Friends moved half the world away, but stayed in my ‘village’. I could still see pictures of how big the kids were getting now, still got tips on how to unblock the sink from them, got to help choose how to decorate their house, though I didn’t see them in person for years. Sure, I’d probably have got the odd email, but an annual update just isn’t the same. Facebook let us stay part of each other’s lives.

Initially it showed stuff strictly as most recently posted/commented on, it was a few years really til it started getting crap and showing you corporate stuff and ‘shared’ stuff from the rest of the internet in preference to actual posts by actual people. But by that point, facebook was where the people were and too big for the competition.

True. OTOH, why type out a letter on your computer, print it out, walk it over to the fax machine to send it…

…when you could just email the text of your letter instead? That’s what 90% of the fax traffic was in those days: letters.

My first thought it whether whoever they were being faxed to had email (and would check it). Doesn’t matter if it’s better and would be easier to email, if the customer/client will only receive it via fax, you send it via fax.

The one guy I work with who insists on fax instead of email never learned to type. It’s faster for him to fax me his handwritten notes.

It would indeed be preposterous to type something, then print it (if you didn’t use a typewriter :), and then fax it.

Sadly, the drinky bird is too old to qualify for this thread. It would be the cutest useless invention.

OH NOES! You just have to make good use of it.

When faxes really took off, in the 1980s, the much-maligned “Cathy” comic strip had a series where employees were using them as a dating service; when the boss confronted them about it, a secretary interrupted the meeting with a fax in hand from a nearby deli asking him if he wanted pastrami or ham on his sandwich. :stuck_out_tongue:

Before we had e-scripts, I handled oodles of faxed prescriptions. Those were VERY convenient, and it also worked well when we had to inform doctors of drug seekers. We could print out the patient’s RX record and fax it to the doctor, instead of mailing it like we had to previously do.

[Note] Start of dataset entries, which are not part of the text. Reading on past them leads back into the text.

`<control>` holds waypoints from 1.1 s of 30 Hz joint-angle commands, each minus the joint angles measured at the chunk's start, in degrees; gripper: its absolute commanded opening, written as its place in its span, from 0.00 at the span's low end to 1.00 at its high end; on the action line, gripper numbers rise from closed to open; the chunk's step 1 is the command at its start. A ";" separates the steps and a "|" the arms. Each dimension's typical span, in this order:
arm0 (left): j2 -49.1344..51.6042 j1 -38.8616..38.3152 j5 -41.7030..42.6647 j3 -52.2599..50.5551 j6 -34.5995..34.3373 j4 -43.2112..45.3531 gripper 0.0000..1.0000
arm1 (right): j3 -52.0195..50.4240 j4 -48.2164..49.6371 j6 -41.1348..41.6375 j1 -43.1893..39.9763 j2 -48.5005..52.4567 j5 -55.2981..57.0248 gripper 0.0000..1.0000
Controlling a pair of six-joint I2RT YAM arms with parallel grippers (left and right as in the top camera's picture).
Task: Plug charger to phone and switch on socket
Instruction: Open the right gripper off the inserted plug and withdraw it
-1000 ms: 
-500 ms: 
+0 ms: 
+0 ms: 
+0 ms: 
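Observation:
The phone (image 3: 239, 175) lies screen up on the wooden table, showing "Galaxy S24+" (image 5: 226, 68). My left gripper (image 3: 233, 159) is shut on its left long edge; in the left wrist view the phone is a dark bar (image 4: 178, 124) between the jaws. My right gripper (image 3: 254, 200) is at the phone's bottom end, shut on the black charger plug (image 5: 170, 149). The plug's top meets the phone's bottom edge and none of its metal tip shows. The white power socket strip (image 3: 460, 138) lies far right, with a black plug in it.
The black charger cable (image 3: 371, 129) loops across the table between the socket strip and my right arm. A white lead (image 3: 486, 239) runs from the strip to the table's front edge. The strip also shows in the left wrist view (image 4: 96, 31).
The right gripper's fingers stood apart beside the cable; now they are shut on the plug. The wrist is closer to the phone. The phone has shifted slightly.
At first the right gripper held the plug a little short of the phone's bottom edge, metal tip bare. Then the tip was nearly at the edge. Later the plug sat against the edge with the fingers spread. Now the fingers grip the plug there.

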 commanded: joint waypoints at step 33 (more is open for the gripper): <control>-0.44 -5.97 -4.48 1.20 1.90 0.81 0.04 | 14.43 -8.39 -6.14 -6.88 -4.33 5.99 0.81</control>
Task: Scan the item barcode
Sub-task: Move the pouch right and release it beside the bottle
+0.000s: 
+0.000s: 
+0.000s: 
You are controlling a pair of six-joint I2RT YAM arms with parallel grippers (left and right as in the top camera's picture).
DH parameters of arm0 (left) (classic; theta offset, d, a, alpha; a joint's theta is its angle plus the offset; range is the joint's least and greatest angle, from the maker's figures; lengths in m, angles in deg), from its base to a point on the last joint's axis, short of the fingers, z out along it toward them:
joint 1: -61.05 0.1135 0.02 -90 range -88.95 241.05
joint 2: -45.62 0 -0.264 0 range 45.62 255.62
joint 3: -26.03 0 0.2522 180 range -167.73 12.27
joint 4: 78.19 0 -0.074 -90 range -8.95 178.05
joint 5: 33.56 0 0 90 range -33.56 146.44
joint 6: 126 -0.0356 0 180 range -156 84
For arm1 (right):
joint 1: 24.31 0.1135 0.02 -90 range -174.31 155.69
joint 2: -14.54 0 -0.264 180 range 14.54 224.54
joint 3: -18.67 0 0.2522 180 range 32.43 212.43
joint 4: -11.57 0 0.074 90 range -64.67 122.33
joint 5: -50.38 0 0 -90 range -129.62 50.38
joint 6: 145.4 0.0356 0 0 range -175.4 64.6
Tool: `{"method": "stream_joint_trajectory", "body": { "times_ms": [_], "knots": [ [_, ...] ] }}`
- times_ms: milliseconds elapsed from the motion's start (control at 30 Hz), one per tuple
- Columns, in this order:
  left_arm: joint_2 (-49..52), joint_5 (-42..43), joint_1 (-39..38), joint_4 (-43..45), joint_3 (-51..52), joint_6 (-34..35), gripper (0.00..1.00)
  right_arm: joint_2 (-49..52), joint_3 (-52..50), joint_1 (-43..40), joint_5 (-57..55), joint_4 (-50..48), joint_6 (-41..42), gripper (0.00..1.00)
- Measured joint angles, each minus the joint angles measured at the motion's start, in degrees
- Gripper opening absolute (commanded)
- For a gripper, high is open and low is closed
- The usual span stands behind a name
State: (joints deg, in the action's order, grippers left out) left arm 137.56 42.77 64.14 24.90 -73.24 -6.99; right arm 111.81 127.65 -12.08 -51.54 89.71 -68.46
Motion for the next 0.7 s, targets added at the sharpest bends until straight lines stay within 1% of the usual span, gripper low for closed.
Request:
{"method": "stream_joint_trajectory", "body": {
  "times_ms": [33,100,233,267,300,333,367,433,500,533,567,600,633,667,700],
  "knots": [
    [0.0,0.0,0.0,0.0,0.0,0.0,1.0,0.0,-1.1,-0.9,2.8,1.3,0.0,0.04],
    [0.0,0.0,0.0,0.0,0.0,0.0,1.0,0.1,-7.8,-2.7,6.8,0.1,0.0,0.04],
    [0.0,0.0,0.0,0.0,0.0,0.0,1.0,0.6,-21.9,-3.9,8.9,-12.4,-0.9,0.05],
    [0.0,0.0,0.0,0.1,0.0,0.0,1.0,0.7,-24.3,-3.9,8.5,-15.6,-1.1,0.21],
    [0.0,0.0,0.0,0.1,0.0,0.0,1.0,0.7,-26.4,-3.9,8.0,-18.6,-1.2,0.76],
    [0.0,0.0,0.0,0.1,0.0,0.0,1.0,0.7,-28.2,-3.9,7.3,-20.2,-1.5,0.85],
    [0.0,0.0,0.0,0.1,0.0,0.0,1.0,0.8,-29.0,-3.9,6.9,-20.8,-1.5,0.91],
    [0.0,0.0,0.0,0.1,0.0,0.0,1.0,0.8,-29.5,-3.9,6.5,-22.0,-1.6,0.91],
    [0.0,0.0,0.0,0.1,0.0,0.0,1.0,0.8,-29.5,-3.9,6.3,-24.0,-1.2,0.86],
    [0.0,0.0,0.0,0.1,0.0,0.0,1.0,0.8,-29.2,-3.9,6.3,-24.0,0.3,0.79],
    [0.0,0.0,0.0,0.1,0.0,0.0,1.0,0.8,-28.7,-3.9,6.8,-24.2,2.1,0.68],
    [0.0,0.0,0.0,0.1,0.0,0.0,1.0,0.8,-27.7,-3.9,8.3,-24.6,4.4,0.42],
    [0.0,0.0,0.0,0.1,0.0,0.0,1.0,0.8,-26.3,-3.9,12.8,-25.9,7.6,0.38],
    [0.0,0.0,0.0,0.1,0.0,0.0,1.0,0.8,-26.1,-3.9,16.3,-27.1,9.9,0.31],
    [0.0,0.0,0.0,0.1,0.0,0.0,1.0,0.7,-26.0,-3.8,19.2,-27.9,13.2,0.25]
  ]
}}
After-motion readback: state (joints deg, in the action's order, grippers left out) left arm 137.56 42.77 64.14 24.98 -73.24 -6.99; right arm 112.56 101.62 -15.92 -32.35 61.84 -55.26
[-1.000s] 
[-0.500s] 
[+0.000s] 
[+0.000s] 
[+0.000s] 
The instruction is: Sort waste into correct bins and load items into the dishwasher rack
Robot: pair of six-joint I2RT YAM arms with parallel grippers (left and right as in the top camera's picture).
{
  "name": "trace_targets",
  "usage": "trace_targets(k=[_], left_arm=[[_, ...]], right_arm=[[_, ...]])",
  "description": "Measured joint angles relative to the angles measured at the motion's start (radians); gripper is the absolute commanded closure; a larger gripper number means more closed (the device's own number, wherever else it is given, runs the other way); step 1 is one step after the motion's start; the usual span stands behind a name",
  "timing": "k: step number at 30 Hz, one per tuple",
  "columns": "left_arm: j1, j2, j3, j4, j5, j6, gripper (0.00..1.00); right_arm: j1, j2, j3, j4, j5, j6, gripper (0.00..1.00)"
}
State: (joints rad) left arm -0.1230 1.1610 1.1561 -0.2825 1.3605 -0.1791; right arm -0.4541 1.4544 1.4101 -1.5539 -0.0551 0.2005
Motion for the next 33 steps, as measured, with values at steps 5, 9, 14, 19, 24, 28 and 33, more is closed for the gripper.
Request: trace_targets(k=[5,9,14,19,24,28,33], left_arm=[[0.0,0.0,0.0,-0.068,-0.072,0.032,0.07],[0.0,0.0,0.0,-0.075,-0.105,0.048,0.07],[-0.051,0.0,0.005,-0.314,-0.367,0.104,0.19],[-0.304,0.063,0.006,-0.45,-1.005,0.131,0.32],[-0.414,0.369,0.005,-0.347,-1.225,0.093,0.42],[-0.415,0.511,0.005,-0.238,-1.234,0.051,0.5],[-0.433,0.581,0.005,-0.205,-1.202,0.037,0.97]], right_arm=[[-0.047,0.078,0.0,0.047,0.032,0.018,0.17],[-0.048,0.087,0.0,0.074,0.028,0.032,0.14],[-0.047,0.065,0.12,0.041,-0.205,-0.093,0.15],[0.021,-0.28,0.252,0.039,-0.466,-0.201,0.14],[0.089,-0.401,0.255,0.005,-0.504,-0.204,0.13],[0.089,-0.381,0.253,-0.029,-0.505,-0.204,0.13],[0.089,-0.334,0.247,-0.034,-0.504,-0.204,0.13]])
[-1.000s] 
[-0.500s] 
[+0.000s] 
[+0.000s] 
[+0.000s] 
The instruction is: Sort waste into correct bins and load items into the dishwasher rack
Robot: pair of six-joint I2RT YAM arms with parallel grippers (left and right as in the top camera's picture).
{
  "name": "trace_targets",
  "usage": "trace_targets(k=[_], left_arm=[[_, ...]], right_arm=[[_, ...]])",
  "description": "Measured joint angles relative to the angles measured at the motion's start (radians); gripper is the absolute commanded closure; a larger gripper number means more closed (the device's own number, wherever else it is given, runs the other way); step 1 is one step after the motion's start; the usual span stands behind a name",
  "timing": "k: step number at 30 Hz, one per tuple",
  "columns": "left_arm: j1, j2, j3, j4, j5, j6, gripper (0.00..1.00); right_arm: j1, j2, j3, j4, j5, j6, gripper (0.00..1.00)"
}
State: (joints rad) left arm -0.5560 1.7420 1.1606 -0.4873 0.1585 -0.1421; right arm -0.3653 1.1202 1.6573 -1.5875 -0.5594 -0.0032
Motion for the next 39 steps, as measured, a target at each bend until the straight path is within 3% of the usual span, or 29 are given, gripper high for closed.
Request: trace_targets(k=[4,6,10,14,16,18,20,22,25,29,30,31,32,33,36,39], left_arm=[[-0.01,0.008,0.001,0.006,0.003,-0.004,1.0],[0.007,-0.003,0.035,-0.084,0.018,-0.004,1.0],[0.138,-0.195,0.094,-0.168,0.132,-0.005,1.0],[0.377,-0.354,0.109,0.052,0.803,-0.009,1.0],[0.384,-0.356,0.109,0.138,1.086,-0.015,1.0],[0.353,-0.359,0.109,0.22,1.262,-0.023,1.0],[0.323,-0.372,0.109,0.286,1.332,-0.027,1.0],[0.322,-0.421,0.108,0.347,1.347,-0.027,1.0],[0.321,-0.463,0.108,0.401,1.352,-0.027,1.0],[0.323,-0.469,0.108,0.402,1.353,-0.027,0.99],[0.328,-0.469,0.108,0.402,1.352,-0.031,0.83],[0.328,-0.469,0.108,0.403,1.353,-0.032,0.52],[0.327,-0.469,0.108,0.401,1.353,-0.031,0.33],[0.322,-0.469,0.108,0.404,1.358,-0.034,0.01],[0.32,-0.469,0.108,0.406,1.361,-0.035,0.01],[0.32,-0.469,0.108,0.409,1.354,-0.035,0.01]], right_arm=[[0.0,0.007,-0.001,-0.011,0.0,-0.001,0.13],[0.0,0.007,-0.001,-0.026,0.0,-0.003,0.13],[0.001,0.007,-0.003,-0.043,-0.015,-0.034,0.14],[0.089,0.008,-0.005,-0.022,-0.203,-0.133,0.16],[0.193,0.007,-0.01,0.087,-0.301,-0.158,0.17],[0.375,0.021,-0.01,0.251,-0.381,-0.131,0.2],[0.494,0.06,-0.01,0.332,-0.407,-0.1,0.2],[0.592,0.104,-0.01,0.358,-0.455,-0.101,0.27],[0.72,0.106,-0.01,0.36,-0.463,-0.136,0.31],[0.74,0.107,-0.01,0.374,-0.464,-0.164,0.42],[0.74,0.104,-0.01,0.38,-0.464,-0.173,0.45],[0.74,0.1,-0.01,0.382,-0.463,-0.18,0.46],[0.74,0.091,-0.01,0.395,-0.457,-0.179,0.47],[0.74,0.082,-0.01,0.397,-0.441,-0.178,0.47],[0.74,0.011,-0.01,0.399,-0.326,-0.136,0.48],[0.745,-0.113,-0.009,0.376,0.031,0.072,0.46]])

I know that lawyers used them a lot, and in some cases may still. They sure weren’t useless at the time.

Has anyone mentioned cell phones yet?

Complete rubbish, they are!


Posted from my iPhone

Vote for:

  1. Everything that the Walkman begat. You can’t use a pavement now without some twat with speakers in their ears walking into you because they’re so divorced from reality that they can’t use their feet properly; or

  2. SatNav. Honest to God, I know sensible, intelligent thirty-year-olds who have no idea where the next town up the road is. Ask them to point and they’re lost. They could not walk into the town centre without some disembodied recorded voice telling them to take the next left (etc); or

On the other hand someone said the Tablet. Vote for that instead.

j

Before earphones, everyone in the area got to enjoy your music with you. I prefer to step around the oblivious than to listen to their music.

People have been getting lost since we’ve been traveling. My father never had a GPS growing up, and yet fights to find his way out of a paper bag.